EXERCISE INSTRUCTIONS:
Pull out of the data below the stretch of lines bounded by the one containing "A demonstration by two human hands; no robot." and the one containing "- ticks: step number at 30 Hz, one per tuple", both bounds included, unchanged.

DATA PROVIDED:
|---|

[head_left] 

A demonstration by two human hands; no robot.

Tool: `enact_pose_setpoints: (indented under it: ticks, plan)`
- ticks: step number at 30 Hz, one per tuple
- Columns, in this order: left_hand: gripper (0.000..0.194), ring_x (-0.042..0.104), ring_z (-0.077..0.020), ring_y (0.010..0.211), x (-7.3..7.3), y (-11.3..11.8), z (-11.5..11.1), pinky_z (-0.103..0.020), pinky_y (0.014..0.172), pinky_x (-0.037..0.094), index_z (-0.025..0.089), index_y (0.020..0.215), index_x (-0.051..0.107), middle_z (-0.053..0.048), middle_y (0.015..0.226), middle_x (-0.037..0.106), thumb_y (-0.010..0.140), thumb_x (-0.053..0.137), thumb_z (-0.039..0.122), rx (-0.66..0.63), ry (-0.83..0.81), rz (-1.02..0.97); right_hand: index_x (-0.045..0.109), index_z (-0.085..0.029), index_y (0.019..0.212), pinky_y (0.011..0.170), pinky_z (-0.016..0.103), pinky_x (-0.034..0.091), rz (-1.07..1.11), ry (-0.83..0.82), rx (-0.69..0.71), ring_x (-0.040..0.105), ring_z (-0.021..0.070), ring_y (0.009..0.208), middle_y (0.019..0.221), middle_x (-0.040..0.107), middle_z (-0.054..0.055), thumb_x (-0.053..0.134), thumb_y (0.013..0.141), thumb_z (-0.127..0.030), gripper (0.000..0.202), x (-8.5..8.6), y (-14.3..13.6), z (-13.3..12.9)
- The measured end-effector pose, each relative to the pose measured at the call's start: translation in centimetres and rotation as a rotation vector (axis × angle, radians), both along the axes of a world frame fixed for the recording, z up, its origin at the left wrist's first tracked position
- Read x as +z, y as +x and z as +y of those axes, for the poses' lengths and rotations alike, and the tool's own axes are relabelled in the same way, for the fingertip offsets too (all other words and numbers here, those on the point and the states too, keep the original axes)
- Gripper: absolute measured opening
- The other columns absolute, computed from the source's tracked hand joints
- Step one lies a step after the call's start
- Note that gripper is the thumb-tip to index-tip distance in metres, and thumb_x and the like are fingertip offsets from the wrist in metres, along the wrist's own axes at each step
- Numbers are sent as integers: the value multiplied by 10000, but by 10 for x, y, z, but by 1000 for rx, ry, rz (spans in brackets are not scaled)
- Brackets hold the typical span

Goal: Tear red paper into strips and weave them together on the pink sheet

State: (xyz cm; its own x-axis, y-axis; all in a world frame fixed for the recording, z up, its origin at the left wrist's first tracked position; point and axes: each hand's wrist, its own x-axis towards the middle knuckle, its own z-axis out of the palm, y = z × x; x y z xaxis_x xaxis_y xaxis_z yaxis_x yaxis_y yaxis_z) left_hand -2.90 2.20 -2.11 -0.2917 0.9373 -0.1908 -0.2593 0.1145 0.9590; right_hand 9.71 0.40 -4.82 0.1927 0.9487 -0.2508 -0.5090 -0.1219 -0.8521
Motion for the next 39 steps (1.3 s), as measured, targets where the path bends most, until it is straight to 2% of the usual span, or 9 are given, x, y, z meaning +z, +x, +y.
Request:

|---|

ANSWER:
A demonstration by two human hands; no robot.

Tool: `enact_pose_setpoints: (indented under it: ticks, plan)`
- ticks: step number at 30 Hz, one per tuple

The answer is complete.